Governments use taxes and subsidies to influence economic activities. With a tax, people
pay the government. With a subsidy, the government pays people. Certainly
everyone would prefer a receiving a subsidy to paying a tax, leading to
political wrangling. Politicians accept cash and votes to enact taxes and
subsidies.
Governments also
create monopoly power with franchises. A legal
monopoly is the only firm able to produce a particular good or service.
Monopoly power allows the seller to set the price that maximizes profit with no
competitors to take your customers. Electric utilities are legal monopolies.
The government regulates the
electric utilities trying to mimic a competitive market. The government
receives taxes and political support in exchange for the franchise. This unholy
alliance between business and government creates inefficiency.
Taxis, doctors,
electricians, airport slots, cable service, and beauticians are examples of
government franchises and licenses. Monopoly power restricts of competition.
The value of a government license or franchise can be high and firms are
willing to pay lawmakers.
Some industries that
were franchised and regulated by the government have been deregulated during
recent decades. These industries include banking, trucking, airlines, and
telecommunications. These deregulated industries now produce better services at
more competitive prices than under franchised regulation.
environmental economics
Pollution is a spillover
created along with some products. Most pollution is caused by energy sources including coal, oil,
and gas. Pollution is a cost that is external
to the firm producing the good or service. The cost of pollution has to be paid
by people outside the firm.
Solving pollution is
costly. Pollution from generating electricity could be eliminated but
electricity bills would triple. People want clean air but not that much. There
are various ways to control pollution but they all have costs that consumers
have to pay. The political process of environmental laws determines who pays
how much.
Remember that
markets work but room for disagreement remains on political issues. It is worth
the effort to separate economics from politics.
Macroeconomics is
concerned with managing the economy.
Analogies to vehicles in macroeconomics include accelerators, brakes, fine
tuning, takeoff, and soft landing. The desired illusion is that the government
macroeconomic managers are in control. Presidents take credit for economic
expansions when they have little or nothing to do with it. Congress passes
economic recovery packages primarily to recover from previous recovery
packages.
The ultimate
macroeconomic plan was the series of Five Year Plans in the ex Soviet Union.
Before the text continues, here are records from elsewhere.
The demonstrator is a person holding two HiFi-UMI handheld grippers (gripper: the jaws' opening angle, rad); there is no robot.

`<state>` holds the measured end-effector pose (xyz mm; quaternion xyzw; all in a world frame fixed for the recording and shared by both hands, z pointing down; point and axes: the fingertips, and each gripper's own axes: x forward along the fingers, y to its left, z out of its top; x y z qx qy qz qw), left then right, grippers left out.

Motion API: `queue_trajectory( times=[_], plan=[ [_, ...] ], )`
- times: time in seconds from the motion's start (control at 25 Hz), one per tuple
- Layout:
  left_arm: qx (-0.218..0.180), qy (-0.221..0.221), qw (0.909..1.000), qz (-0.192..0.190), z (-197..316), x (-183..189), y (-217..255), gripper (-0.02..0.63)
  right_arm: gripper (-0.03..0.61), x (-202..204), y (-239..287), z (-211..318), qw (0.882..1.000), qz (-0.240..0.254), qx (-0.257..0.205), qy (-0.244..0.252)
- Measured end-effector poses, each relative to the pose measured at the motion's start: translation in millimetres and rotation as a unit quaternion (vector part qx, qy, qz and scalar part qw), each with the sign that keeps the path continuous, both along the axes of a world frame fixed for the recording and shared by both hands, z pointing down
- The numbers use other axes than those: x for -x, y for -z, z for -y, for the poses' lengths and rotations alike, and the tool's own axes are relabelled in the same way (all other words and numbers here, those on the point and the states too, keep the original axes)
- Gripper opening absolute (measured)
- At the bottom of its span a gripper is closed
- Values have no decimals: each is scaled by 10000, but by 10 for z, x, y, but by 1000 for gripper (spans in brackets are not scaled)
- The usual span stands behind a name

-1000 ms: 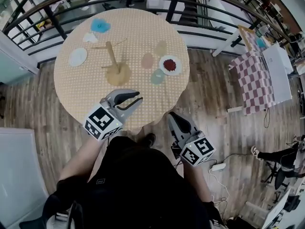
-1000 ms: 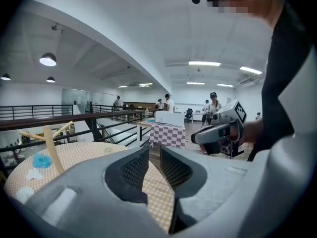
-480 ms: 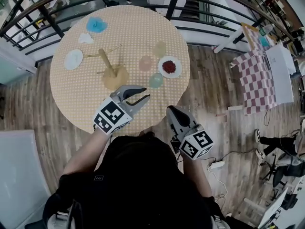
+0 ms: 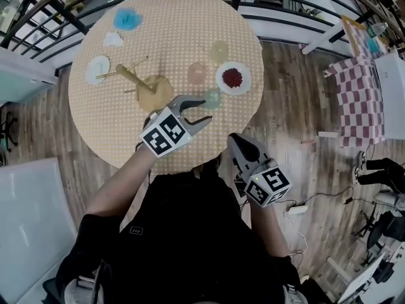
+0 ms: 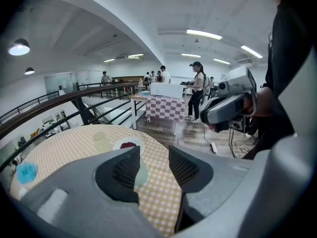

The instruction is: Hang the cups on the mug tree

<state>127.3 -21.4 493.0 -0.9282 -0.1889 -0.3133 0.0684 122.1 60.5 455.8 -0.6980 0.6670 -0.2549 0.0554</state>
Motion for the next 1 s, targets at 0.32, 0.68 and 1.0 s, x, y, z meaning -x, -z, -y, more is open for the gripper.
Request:
queue_trajectory(
  times=[0.32,0.68,1.0],
  plan=[
    [-317,-168,9967,734,67,-413,-524,184,23,-226,-390,14,9989,432,109,157],
    [-858,-703,9813,1571,120,-714,-1011,224,23,-339,-633,47,9959,876,131,181],
    [-1251,-892,9700,1885,180,-872,-1251,238,23,-476,-767,-34,9944,1056,97,37]
  ],
)
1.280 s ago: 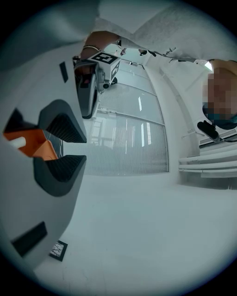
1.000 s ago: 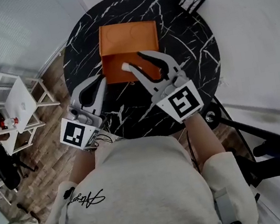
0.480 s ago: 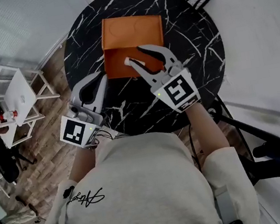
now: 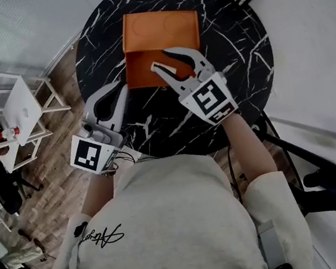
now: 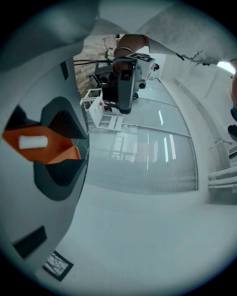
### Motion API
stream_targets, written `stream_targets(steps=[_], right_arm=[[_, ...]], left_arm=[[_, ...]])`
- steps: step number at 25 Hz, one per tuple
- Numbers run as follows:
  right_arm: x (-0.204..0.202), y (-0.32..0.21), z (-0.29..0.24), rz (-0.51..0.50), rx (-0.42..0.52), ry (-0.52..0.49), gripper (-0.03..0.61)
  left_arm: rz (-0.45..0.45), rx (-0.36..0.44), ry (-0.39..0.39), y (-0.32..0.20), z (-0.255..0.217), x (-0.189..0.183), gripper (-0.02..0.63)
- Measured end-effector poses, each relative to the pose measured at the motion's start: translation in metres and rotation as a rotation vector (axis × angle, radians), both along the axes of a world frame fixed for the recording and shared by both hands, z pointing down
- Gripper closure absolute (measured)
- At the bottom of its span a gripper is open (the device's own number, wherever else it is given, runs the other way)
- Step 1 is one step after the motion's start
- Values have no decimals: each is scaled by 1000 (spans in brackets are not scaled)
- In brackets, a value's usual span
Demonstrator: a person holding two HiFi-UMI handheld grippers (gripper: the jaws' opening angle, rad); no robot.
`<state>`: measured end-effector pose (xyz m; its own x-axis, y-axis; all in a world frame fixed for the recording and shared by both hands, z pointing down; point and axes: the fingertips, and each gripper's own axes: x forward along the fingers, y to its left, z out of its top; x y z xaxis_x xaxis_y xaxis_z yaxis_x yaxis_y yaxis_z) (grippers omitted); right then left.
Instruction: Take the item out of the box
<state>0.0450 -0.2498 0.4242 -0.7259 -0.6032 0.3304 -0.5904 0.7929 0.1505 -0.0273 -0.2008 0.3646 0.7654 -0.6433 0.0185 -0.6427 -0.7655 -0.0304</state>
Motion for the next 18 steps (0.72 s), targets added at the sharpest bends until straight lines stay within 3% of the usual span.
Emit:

While the plans sound good on paper, the socialist system collapsed under
continued poverty and inefficiency.
People have
different ideas about how much the government should manage the economy but two
things are certain. First, any plan should stress market incentives. Second,
the government requires taxes that lower output.
The economy can
hardly be managed and does not need to be. Markets provide adjustment
mechanisms for imbalances such as unemployment, recession, bad weather, and rising
energy prices.
Out of a sense of
fair play some income can be redistributed. The iron law of economics is that charity hurts the recipient who
loses the incentive to help themselves. Welfare systems create a permanent
underclass, the proverbial safety net becoming a a hammock.
There are good jobs,
however, in managing the economy. Government bureaucratic jobs perpetuate
themselves. Politicians are elected if they can make you think they can do
something for you. Macroeconomic managers and politicians would never admit
their main concern is to maintain their own well being.